勞德諾尋機說道:「師娘,大師哥,大家都先回房歇息,待師父回來,再行打算。」
寧中則先行回了房間,眾弟子相繼散去。
卻見儀琳走了過來,微笑道:「令狐大哥,你回來啦?」
令狐沖尷尬一笑。
儀琳道:「你們師兄弟二人的劍法,原來是那般高明。莫師伯便說,五嶽派最是興盛時,便有你們這樣的數名弟子,在武林放一異彩。時至今日,五嶽派又有了此番新氣象。」
俞公明道:「我的劍法,自不能跟大師哥相比,今日也只占得大師哥受重傷的便宜。這自然瞞不過定靜師伯、莫大師伯他們法眼。」
儀琳道:「師伯說,論到難能可貴,俞師弟比令狐大哥更難得。」忽又微笑道:「我是來跟令狐大哥告別,這就走了。」
俞公明等人頗為驚奇,俞公明道:「恆山派要回恆山了?」
儀琳道:「師伯已收到掌門師伯傳信,要恆山弟子刻日返回。我們馬上啟程。青城派余師伯,衡山派莫師伯,他們已經走了。」
俞公明道:「不討伐魔教了?」
儀琳搖了搖頭,道:「令狐大哥,俞師弟,我走了,你們要多多保重。

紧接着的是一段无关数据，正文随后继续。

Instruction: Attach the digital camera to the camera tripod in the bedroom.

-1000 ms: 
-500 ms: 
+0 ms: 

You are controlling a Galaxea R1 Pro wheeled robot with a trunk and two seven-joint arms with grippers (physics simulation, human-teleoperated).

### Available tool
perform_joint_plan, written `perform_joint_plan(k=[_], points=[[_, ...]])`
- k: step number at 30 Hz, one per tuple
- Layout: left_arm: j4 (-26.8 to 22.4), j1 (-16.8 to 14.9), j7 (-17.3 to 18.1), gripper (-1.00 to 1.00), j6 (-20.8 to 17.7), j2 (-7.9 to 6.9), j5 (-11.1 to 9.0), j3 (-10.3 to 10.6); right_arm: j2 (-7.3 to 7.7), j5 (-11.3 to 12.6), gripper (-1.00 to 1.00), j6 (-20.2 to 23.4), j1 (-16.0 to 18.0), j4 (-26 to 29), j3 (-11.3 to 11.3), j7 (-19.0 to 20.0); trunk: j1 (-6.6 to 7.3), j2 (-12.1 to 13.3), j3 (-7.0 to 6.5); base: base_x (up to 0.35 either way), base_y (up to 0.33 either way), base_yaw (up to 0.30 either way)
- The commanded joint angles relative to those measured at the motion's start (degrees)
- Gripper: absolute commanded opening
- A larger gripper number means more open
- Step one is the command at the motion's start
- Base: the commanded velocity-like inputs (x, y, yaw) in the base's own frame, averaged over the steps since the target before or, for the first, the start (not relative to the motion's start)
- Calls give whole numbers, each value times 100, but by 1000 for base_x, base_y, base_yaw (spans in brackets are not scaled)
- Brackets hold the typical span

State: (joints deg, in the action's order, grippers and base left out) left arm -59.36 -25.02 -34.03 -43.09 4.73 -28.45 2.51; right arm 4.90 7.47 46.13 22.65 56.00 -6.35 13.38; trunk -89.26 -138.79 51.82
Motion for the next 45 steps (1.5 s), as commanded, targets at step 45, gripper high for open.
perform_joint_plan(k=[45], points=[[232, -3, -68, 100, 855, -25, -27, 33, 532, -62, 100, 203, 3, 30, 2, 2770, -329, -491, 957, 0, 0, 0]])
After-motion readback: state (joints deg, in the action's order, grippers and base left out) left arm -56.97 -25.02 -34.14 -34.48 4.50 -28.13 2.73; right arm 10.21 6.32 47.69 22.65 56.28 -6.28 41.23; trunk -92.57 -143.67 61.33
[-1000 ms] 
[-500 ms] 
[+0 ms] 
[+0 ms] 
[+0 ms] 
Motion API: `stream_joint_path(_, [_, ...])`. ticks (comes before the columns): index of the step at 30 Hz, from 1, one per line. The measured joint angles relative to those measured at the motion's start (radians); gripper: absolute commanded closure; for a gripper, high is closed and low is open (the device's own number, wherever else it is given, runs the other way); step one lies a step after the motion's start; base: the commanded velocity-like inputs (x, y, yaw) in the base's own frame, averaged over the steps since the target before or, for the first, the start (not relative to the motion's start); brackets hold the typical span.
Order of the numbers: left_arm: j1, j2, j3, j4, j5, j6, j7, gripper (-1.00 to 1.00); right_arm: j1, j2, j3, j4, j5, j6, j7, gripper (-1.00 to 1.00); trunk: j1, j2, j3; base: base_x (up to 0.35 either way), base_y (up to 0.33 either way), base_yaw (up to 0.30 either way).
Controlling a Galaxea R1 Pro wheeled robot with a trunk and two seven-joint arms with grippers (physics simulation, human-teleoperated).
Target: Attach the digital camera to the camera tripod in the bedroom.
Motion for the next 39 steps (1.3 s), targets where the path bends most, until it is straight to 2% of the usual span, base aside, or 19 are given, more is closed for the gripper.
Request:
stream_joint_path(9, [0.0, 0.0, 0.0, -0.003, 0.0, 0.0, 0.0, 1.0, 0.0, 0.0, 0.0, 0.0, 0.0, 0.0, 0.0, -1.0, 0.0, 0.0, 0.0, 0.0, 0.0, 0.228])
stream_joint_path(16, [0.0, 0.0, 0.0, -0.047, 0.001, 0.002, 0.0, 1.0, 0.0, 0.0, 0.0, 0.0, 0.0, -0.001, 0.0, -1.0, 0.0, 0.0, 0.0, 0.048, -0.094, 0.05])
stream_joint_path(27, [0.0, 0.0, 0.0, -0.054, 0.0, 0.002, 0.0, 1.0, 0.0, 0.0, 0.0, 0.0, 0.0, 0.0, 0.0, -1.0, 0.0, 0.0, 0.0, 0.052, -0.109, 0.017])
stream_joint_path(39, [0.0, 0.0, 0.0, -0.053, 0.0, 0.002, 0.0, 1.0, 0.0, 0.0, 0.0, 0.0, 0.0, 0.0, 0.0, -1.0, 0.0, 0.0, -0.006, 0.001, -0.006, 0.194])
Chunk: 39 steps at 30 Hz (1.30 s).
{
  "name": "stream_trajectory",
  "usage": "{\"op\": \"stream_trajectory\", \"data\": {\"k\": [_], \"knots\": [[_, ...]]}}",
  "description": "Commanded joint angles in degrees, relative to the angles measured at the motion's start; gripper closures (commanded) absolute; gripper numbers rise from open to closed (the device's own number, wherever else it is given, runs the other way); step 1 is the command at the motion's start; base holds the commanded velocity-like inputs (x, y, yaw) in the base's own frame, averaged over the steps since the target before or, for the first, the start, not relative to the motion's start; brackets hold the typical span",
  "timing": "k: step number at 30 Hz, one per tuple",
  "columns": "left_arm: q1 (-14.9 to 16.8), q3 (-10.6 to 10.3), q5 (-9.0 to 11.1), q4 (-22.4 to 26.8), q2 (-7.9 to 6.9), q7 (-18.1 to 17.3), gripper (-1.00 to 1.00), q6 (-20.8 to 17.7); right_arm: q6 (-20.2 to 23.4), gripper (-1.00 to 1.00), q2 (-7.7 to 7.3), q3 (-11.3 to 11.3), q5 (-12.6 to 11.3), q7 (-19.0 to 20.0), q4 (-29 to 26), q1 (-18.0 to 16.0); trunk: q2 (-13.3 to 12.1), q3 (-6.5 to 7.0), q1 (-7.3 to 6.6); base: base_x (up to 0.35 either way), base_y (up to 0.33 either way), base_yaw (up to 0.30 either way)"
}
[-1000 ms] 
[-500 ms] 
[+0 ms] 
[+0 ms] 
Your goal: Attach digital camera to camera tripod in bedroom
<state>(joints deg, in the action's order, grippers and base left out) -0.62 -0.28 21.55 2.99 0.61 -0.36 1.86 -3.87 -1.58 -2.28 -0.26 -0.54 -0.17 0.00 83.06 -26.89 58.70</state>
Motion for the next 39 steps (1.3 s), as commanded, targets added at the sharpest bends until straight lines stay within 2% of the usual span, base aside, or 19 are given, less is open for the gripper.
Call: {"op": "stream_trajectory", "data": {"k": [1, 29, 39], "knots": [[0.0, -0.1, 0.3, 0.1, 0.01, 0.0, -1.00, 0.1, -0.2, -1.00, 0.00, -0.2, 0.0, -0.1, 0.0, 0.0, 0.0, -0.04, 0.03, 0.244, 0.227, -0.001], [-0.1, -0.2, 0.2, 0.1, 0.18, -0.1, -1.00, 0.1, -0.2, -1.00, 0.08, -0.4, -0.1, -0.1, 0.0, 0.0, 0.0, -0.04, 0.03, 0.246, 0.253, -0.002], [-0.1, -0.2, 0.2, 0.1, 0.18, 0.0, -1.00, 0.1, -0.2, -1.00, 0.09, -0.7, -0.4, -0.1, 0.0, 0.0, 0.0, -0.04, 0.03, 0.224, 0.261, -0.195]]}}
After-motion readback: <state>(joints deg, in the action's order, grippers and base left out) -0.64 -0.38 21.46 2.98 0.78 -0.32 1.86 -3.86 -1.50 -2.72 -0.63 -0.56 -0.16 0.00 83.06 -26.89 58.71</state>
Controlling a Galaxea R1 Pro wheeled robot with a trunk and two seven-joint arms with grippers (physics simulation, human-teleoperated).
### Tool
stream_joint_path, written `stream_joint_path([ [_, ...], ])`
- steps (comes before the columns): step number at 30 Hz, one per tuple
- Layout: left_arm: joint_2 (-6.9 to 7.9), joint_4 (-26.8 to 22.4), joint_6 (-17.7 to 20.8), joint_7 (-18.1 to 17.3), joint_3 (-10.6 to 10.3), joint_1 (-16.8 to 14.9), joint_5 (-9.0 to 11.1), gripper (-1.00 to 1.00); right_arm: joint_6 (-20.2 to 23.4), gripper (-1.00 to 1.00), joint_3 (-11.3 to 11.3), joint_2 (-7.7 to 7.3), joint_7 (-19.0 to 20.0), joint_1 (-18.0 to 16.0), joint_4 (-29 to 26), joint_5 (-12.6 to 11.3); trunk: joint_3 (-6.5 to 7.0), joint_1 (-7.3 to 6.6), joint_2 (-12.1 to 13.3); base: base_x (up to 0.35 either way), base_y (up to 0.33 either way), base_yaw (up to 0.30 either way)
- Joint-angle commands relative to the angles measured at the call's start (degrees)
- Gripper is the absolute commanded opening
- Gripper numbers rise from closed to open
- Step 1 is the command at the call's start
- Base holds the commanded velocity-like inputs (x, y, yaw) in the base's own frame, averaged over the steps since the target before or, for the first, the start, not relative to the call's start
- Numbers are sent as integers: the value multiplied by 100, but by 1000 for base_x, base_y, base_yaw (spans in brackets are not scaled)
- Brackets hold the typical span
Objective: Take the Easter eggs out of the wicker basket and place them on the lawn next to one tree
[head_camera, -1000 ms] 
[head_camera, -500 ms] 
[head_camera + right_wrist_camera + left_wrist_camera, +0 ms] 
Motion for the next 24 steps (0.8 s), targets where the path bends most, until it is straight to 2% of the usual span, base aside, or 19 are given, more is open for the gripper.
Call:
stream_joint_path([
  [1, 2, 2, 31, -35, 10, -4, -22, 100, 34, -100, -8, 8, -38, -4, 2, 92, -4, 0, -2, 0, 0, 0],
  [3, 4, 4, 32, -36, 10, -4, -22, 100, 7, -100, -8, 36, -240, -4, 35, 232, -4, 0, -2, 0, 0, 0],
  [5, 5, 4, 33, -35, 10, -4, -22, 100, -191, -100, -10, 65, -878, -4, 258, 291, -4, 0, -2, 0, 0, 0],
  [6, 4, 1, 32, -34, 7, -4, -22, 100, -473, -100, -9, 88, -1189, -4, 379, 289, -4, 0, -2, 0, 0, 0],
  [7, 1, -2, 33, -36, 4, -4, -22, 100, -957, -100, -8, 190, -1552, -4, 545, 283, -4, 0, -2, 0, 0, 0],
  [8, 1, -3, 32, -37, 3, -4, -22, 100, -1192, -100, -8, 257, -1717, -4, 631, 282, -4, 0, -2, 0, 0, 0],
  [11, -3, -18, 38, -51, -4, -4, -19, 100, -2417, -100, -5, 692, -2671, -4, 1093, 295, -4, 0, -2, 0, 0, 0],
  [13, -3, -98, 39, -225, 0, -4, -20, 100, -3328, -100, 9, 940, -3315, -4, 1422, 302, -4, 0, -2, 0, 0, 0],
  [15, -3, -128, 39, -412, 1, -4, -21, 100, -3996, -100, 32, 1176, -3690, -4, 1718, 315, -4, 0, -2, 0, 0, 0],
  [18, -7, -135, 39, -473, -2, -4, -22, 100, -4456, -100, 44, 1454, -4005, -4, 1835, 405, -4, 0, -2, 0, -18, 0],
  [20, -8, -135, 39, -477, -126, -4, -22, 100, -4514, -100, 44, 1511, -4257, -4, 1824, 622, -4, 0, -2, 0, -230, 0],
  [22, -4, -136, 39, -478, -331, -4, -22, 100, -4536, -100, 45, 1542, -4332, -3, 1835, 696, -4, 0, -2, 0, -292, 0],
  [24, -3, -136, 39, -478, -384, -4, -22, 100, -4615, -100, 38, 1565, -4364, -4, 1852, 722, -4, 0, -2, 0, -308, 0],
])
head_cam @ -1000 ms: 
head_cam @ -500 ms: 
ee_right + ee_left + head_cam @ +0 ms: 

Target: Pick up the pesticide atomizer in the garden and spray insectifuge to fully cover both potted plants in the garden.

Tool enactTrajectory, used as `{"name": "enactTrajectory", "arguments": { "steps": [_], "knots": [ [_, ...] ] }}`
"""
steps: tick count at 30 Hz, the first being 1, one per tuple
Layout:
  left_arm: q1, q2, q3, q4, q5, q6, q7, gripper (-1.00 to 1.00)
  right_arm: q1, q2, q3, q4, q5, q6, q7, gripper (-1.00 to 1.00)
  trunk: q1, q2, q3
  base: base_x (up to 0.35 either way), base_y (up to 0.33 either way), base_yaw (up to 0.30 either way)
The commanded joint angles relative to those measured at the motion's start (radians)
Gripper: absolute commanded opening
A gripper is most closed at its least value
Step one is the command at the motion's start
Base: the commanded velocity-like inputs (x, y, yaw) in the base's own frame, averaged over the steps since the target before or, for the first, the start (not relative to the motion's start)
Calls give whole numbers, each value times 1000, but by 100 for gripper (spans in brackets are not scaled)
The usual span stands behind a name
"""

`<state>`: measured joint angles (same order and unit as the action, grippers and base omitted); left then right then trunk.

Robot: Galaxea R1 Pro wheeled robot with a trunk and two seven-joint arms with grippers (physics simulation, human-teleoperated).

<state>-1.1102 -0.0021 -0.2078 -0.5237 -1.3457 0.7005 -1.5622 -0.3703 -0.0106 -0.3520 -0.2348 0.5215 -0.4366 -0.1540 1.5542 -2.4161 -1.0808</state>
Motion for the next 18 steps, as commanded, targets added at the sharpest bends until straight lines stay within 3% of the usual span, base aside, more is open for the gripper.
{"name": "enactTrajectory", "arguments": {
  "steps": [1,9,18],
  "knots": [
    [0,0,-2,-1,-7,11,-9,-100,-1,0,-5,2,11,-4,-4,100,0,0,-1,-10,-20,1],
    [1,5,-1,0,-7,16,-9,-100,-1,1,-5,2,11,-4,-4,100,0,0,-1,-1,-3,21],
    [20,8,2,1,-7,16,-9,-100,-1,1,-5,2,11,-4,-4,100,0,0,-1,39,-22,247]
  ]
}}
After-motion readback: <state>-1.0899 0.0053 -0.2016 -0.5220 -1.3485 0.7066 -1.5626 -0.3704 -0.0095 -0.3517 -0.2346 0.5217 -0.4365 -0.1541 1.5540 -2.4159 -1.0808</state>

」
令狐沖道:「儀琳師妹,你也要多保重。」見儀琳離去,問道:「小師弟,你說這是怎麼一回事?」
俞公明思索良久,搖頭道:「想不通。或許與左盟主所說,重新推選盟主一事,有干係?」
令狐沖嘿嘿一陣笑。
當日,崑崙、峨眉、崆峒、點蒼各派先後離開杭州府。
到得翌日,只剩下華山和嵩山兩派,同時啟程西行。
不一日,已到開封,左冷禪和岳不群才分道揚鑣。
岳不群生恐再有變故,率弟子星夜趕路,一到潼關,華山派眾人才明里暗裡大舒一口長氣。此番之行,頗多波折,總是回歸到華山武林地界。
忽見街口轉出一個乞丐,問道:「誰是令狐沖呀?」
令狐沖走到前面,抱拳道:「在下令狐沖。」
那乞丐擲來一塊磚頭,令狐沖接住一瞧,磚面上綁著一封信,拆開一看,大叫了一聲:「盈盈!」
岳不群道:「沖兒,魔教妖人,詭計多端,不得輕信妖言,以免迷惑了你的心智。」
令狐沖緩緩攥住信,顫聲道:「若不救盈盈,令狐沖便是豬狗不如。」轉身跪下叩首,道:「師父師娘在上,請允准不孝弟子就此告辭。若有來生,弟子當牛做馬,在所不惜。」
當下起身,朝潼關外走去,沉聲道:「小師弟,華山派若有三長兩短,大師兄唯你是問。」
岳不群又羞又怒,冷哼道:「這個沒心沒肺的畜生。」
寧中則搖頭道:「一路之上,沖兒一直的心不在焉,那便是一直想著魔教那妖女了。這可真是冤孽。」
岳不群一拂袖,冷聲冷氣的道:「回華山。」